Americanah by Chimamanda Ngozi Adichie
It wrung me dry. It turned my heart inside out. Superb. As an immigrant, I could relate. More. I got to put on black skin and feel what it's like to be black in America AND an immigrant. (Great research for Janna.) Don't just read this book but watch this TED talk on feminism by Chimamanda Ngozi Adichie and marvel at her genius and finesse and intelligence and get inspired.
I don't usually like thrillers. I guess it's because I never read a good one. This one was so crazy good, it made the hair move on my head, it made my heart race and my stomach flip, and in the end it fooled me, it fooled me like a little girl. I didn't see it coming, dammit, I didn't. Thomas Harris, you win. And Hannibal Lecter is a charming sweetie. I have read the rest of the Hannibal books and am now reading Black Sunday and after it will read Making Murder: The Fiction of Thomas Harris by Philip L. Simpson.

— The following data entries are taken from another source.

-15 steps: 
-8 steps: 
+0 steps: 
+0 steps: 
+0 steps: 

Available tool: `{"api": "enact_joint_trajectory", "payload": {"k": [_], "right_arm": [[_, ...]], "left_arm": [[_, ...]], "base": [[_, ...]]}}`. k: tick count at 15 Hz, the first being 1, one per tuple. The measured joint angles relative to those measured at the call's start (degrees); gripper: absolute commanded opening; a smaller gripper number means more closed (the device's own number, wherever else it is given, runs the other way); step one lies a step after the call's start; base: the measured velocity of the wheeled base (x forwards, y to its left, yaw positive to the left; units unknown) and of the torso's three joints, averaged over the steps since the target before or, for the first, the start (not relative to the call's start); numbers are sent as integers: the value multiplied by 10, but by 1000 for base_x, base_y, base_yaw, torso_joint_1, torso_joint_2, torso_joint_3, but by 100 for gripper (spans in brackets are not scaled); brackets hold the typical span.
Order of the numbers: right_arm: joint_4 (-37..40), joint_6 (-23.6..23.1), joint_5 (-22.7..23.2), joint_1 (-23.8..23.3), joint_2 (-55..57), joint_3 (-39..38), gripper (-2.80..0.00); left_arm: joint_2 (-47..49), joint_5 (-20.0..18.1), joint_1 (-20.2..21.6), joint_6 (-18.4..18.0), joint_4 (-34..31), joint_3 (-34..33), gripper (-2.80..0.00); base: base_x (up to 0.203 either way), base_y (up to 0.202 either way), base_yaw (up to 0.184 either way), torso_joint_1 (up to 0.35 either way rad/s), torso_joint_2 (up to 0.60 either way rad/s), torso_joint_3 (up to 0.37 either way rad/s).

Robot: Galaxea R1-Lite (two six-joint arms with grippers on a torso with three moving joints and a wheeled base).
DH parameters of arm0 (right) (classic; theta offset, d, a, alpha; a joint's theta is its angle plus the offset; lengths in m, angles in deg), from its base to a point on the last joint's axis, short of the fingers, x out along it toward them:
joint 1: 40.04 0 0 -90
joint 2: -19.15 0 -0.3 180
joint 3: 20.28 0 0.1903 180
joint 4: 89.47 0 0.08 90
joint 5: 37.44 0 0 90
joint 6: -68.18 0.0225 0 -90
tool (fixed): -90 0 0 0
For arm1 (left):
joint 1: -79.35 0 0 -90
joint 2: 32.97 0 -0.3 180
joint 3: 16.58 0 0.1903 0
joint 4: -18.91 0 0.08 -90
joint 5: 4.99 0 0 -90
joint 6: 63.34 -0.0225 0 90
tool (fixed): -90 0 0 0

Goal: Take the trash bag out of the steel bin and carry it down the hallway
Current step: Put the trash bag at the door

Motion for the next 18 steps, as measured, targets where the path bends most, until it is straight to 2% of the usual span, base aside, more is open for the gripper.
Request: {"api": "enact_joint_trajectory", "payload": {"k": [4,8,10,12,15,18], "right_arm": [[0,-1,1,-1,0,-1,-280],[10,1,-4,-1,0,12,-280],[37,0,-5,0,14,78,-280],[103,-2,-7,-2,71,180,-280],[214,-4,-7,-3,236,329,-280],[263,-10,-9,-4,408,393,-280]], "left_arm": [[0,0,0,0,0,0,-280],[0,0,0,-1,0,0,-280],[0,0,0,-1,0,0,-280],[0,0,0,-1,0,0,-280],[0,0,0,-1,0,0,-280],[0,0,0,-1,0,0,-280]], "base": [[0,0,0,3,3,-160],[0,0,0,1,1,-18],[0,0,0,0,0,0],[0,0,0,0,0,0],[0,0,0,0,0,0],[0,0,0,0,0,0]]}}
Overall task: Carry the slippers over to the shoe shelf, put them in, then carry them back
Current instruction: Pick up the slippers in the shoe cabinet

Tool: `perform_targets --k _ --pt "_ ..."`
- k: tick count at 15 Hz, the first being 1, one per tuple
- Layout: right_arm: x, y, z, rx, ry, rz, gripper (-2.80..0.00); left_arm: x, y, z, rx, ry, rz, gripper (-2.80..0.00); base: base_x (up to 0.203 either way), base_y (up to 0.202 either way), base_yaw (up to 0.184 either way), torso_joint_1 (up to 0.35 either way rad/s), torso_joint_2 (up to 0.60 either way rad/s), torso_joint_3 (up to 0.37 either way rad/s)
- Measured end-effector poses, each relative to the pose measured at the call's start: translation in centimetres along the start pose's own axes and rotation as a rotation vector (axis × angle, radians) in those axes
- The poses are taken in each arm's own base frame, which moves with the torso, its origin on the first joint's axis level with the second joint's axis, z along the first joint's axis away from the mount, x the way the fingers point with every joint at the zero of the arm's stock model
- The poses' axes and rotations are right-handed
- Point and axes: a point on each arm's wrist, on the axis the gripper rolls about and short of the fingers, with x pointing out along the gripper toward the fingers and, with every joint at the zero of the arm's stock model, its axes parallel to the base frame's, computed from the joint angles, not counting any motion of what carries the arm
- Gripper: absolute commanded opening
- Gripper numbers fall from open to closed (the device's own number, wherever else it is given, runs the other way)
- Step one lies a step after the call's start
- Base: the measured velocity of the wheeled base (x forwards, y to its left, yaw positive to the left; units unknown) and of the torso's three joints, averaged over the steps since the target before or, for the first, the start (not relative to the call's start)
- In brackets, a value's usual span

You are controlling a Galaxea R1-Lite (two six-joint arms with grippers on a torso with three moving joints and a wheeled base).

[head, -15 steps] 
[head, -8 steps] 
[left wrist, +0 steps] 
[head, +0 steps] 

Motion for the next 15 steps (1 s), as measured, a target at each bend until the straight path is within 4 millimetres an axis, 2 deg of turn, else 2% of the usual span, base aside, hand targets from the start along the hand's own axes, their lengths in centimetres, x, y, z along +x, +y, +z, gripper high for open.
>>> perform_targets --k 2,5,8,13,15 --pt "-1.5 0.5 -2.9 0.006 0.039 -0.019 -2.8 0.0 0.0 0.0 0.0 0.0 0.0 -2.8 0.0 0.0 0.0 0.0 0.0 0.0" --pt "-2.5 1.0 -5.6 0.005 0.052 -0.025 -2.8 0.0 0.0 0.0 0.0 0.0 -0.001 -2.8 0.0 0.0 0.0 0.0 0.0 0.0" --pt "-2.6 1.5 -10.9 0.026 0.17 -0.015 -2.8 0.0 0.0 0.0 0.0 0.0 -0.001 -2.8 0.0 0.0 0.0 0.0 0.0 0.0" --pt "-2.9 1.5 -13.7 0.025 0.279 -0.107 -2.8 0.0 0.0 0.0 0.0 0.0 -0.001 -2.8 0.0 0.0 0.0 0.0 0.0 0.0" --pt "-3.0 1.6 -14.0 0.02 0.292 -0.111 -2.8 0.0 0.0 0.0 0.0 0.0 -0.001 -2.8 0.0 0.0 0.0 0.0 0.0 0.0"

Where Furnaces Burn by Joel Lane
Another "rule-breaking" book. It's a collection of short stories but they are all about one character and are spaced out in 13 years so it reads like a novel with chapters scattered in time. Moldy dreamland is what it is. If Alice goes down the rabbit hole, the policeman in these stories goes down a rotting tunnel slick with silt and mold and populated with body parts wrapped in newspaper or stuffed with rat poison. Quiet and chilly and mesmerizing.
Every writer who wants to portray a serial killer, specifically a sexual predator (and over 60% of serial killers are), should read this. However, if you're easily impressionable and can't stomach color photos of crime scenes and mutilated bodies, DO NOT READ THIS. It's brutally graphic. But if you can, the facts you'll glimpse, the torture tape transcripts and the investigative interviews and the offender diaries will be crucial to understanding how the mind of a killer works.
Aside from those listed above, authors I have discovered in 2015 and plan to read more of: Toni Morrison, Edward Gorey, Joyce Carol Oates, Kurt Vonnegut, Caitlin R. Kiernan, Khaled Hosseini, Anne Rice, Anne Sexton, Adam Neville, George Orwell.
Authors I'm excited to discover and plan to read in 2016: Marilynne Robinson, Paulo Coehlo, Katherine Dunn, Charles De Lint, Joseph Conrad, Alice Munro, Zadie Smith, Neal Stephenson, Albert Camus, Charles Bukowski, Frank Herbert, William Faulkner, Donna Tartt, Milan Kundera, and many more. If I manage to read 100+ books, that is.
What are your best books you read in 2015? What has kicked up a storm in your brain and last a lingering impression that you will never be the same after reading THAT AMAZING BOOK?